My readings on DDIA ch1
what i learnt from DDIA ch1, also I'm using a new note taking app called logseq, i'm not yet familiar with it, so it is bound to make mistakes, as my static site generator doesn't yet transform few things yet from markdown to html.
Most systems today are lacking architecture for data intensive , than compute intensive, as there is more power for compute intensive than the idea or how to manipulate huge amounts of data to a viable entity. Designing Data systems require 3 important things:
- Reliability - should work correctly even in face of adversity or failures.
- scalability - As data volume or system grows, there should be reasonable ways of dealing with the growth.
- Maintainability - The system should be able to be worked on productively by multiple people.
Reliability
- we can test reliability by using tools like chaos monkey software, which tests all the edge cases,
- Reliability should have the ability to deal with these kinds of faults:
- Hardware Faults
- Software Faults
- Human Errors
Hardware Faults
- RAM, Hard disk crashes, power grid has a blackout, wrongly unplugging the network cable, these are some of the hardware faults
- solutions to this are usually redundancies like RAID, backup generators, dual power supplies and hot swappable CPUs.
- These aren't enough when data volume and computing demand ^es, ^es no of machines, ^es hardware faults, here the quality or the solution lies on software fault tolerance techniques that can tolerate the loss of entire machines, additional to hardware redundancy.
Software Errors
- system failures in large data centers are primarily because of software bugs, and some sort of cascading failures.

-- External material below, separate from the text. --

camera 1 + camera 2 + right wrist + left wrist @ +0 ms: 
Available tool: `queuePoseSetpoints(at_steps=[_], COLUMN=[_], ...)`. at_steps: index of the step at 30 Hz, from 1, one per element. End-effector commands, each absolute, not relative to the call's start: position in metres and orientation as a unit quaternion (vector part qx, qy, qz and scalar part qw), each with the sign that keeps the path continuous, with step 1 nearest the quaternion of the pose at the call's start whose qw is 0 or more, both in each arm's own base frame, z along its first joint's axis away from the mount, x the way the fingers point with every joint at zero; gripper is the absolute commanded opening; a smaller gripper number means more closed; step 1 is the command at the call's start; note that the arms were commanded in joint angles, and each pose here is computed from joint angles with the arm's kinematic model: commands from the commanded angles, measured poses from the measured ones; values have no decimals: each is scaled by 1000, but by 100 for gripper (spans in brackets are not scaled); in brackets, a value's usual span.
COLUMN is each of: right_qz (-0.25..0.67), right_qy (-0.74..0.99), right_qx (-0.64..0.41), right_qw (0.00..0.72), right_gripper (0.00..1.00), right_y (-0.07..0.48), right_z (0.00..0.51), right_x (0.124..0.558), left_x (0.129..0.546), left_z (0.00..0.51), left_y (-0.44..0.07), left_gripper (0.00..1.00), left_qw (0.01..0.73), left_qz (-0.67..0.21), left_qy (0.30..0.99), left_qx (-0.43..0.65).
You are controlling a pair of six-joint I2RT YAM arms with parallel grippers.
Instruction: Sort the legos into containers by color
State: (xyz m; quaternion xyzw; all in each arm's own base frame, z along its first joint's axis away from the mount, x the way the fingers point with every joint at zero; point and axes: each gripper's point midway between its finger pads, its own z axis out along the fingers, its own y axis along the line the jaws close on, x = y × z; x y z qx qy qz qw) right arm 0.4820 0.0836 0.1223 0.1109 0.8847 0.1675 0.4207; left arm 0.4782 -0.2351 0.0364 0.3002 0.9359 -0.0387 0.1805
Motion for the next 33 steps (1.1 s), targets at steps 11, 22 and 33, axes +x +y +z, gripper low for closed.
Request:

- Alerts can be used to detect discrepancies,
Human Errors
- humans are unreliable, no matter what.
- so, we make well designed abstractions, APIs and admin interfaces, these influences people who are working on a software to implement good practices rather than get influenced by wrong choices.
- Decouple the places where people make more mistakes, from the places where they can cause failures, use things like sandbox experiments to test out the functionality before merging in the developmentation.
- Test software for edge cases
- Make sure that you can easily and quickly recover from human errors.
- Use telemetry
- good management and training.
Scalability
- The more the load increases, the system degrades, only solution is to improve the system as it scales.
Describing Load
- Load parameters -> can be -> requests/sec, reads to writes in DBs, No.of concurrent users, the hit rate on a cache. example was twitter's architecture of how the tweets are merged in followers home timeline, where they used two architectures, one is fanout and the other is writing simultaneously, when tweet is tweeted, in the home timeline of the followers, so people with more followers use this, and less ones will be used for fanout, where the write operation is heavy than the read operation.
Performance
- Mostly measure in response time of the user and latency, here latency is the time taken to complete a request, as requests had to wait in a queue before getting processed.
- Measure this using percentile , such that it will be easier to make decisions, so for eg, if by average percentile, like 50% of the request is processed within 250ms, and there are tail percentile or 99% .. which takes longer time to process a request.
- there is a problem here known as head of line blocking , which happens if a tail end request happens , and it takes a lot of time to process, making the queued requests to delay.
- solution is to predict which functionality of a software will be used mostly and scaling it than scaling the whole system.
- tail percentile amplification that happens when the user sends multiple requests of large scales.
- The head of line blocking and tail percentile amplification or performance bottlenecks.
Maintainability
- Involves how a software is designed.
- it has 3 criterias
Operability
- making routine tasks easy such as monitoring health of the system.
Simplicity
- Big ball of mud , the software is mired in complexity. we have to design software such that it is easy to understand.
Evolvability
- The ease at which you can modify and incrementally test features in a software.